Our media loves a “good” story, even if they have to invent one. Today’s story from Media Groupthink Central (MGC) is the yield curve for US Treasuries has inverted and therefore is signaling an impending recession. Several carefully worded stories to this effect have been printed recently, along with others written more sloppily so as to state things incorrectly but, more important to the writer, ominously.

 

First of all, what does this all mean? What is an inverted yield curve? What is a recession? What does this all portend for our goal-focused, long-term investors/clients?

 

An inverted yield curve is one where treasury securities of shorter maturities yield more interest than those of longer maturities. This is the inverse of what’s typical – that is, usually the fixed income investor is rewarded for holding securities with longer maturities.

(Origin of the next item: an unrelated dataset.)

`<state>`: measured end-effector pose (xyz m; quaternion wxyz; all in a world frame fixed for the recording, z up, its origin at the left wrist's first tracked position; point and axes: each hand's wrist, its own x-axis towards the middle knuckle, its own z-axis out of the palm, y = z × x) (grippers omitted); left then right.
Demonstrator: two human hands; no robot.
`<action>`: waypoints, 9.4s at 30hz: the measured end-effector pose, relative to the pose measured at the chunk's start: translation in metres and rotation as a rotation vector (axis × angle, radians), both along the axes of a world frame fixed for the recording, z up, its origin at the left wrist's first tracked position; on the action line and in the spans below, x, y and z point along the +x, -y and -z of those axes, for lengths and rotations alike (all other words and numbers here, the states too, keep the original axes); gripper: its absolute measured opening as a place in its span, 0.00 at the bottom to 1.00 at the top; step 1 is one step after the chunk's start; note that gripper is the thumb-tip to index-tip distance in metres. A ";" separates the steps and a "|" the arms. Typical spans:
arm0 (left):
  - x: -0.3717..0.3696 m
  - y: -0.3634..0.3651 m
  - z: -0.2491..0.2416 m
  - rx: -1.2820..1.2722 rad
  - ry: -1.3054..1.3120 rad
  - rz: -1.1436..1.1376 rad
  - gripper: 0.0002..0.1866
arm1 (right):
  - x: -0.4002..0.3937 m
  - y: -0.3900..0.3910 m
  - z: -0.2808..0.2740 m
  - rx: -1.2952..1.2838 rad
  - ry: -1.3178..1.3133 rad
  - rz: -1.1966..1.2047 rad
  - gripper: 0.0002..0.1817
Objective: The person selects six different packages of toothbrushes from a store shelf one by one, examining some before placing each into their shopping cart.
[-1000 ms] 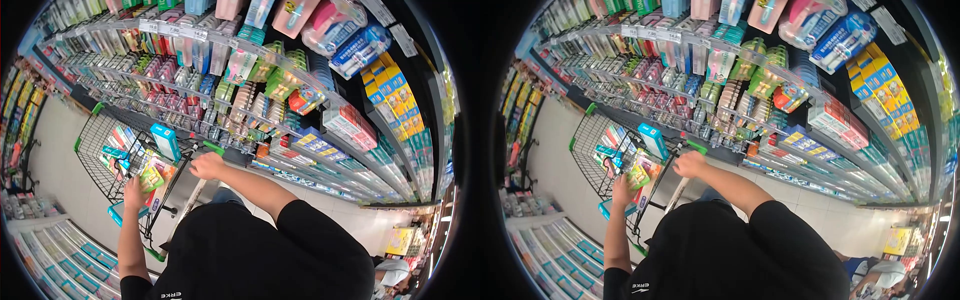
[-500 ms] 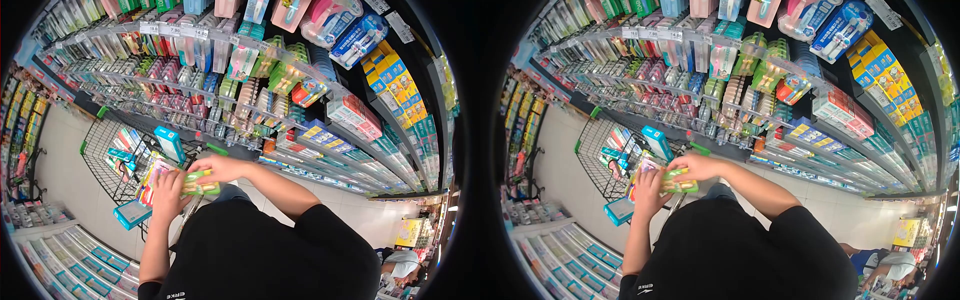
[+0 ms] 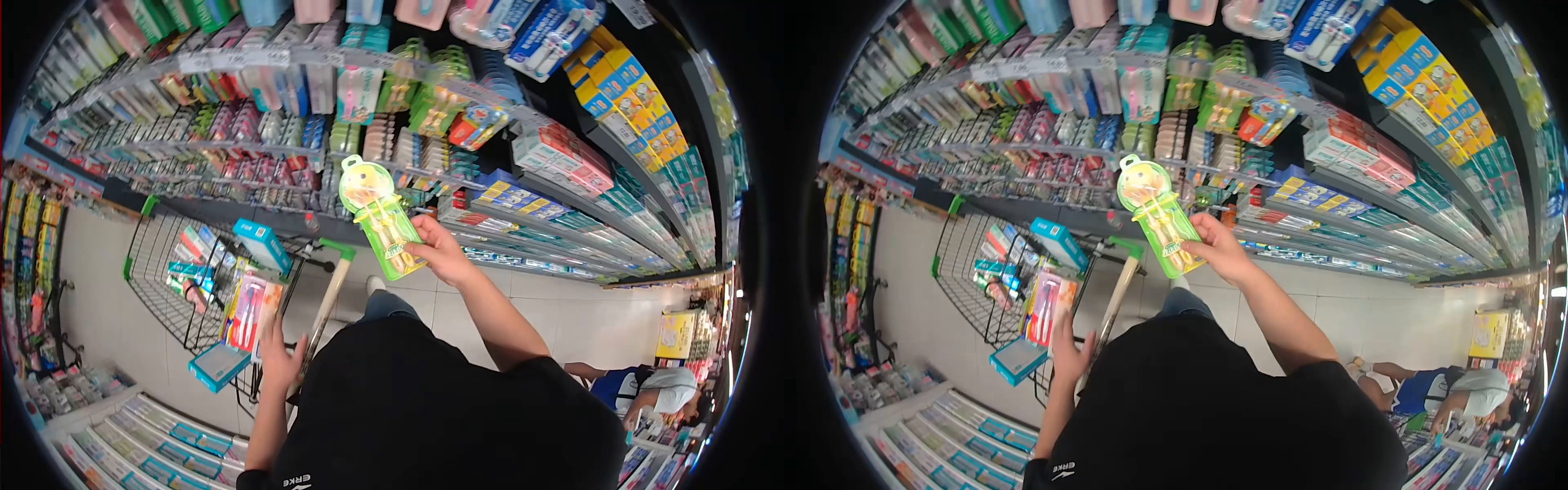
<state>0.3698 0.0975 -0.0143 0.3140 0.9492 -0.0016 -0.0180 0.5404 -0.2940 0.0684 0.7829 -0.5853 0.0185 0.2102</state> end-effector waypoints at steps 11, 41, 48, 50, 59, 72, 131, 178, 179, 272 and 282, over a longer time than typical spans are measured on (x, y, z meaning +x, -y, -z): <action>-0.046 0.007 0.037 0.009 -0.218 0.019 0.20 | 0.019 0.028 0.009 0.011 0.154 0.099 0.19; -0.051 0.012 0.038 0.255 -0.232 -0.005 0.16 | 0.102 0.070 0.003 -0.297 0.410 0.339 0.19; -0.050 0.015 0.037 0.312 -0.190 0.005 0.18 | 0.100 0.070 -0.003 -0.352 0.416 0.342 0.20; -0.049 0.017 0.034 0.289 -0.227 -0.013 0.16 | 0.099 0.070 -0.002 -0.308 0.475 0.375 0.22; -0.049 0.017 0.038 0.344 -0.197 -0.002 0.18 | 0.088 0.071 0.006 -0.263 0.501 0.399 0.28; -0.053 0.012 0.041 0.322 -0.198 0.002 0.16 | 0.092 0.063 0.015 -0.297 0.574 0.476 0.37; -0.038 0.038 0.018 0.401 -0.112 -0.187 0.18 | 0.071 -0.119 0.096 -0.475 1.242 -0.549 0.12; -0.060 -0.056 0.003 -0.060 -0.448 -0.622 0.27 | 0.097 -0.270 0.088 -1.313 0.847 -1.130 0.17; -0.059 -0.058 0.003 -0.067 -0.402 -0.672 0.25 | 0.098 -0.274 0.087 -1.319 0.834 -1.115 0.15; 0.001 -0.263 0.001 0.249 -0.340 -0.971 0.31 | 0.221 -0.528 0.122 -0.315 0.587 -0.951 0.23; 0.001 -0.287 0.014 0.349 -0.239 -0.942 0.27 | 0.221 -0.475 0.057 0.070 0.066 -0.798 0.26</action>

The story goes, when this has happened in the past, it is the market’s way of forecasting that fixed income investors feel the economy will slow down in the longer term – possibly to the point of recession.

 

What is a recession? This is a period of time of at least two consecutive quarters where the economy contracts, or in amusing economic parlance, two quarters of “negative growth”- whatever that means.

 

Why are we supposed to think this matters? Because MGC implies from this “news” that long-term, goal-focused investors should abandon their plans so as to attempt to trade the theoretically impending sale of stock prices that they (MGC) further imply always coincides withrecessions. The reality is that stock prices do indeed tend to swoon in advance of recessions. They also tend to swoon temporarily for lots of other reasons. The old saying is that the market has “predicted” 8 of the last 3 recessions.

 

I’ll leave the nuanced economic details to others like Brian Wesbury, Chief Economist of First Trust Advisors, whose work we make available to you. But here are a few details of why MGC may be quite wrong about their implied impending disaster (beyond that recessions are never disastrous to long-term, goal-focused investors).  First, whatever maturities may have inverted, the yield curve isn’t in a left to right downward slope. The US yield curve is in a V shape today, with the “shorter” long maturities yielding the least and the longer long ones yielding more than those. (Isn’t this fun?) If investors are indeed signaling anything, it would be that they think the Fed has raised short term rates too fast but that over the intermediate to long term the economy will continue to grow. That would be consistent to the message from Fed Chairman Powell recently that he feels this is an adjustment.

 

The next to last time a yield curve inverted – though differently from this- was the late 1990’s when the economics were quite different. Those facts haven’t stopped MGC from reporting that inversion as predictive of the same results this time. They fail to mention that the US stock market nearly doubled after that inversion, before ultimately nearly halving (back to where it was) during a decline that included the bursting of the dot.com bubble and the 9/11 terrorist attack. Meaning that acting on that “signal” would have led to an opportunity to break even after much heartache and only with the aid of some unusually unfortunate events.  But that doesn’t make for a great story, does it?

 

Finally, as a reminder, our portfolios are not invested in any one country and certainly not one index. We have hired multiple consistent money management teams on our Clients’ behalf to select a widely diversified portfolio of nearly 1000 of the world’s biggest and best companies. The management teams of those companies are tasked with finding the best use of capital for the best return for the shareholders of those companies. Should any of those teams find it necessary to react to the economic changes here or abroad, rest assured they will do so (and likely before most of the main stream media noticed anything). None of this means the cumulative value of your portfolio can’t or won’t fluctuate. It will fluctuate far more than the actual value of the companies of which you are an owner, though throughout history, only temporarily.

 

As legendary portfolio manager Peter Lynch once said, “Far more money has been lost by investors preparing for corrections, or trying to anticipate corrections, than has been lost in corrections themselves.”

 

Once again, we invite you to focus on what is in your control and most important to you and to turn off the incessantly shrill message of MGC. In the waning days of summer, please go watch the sunset with your loved ones.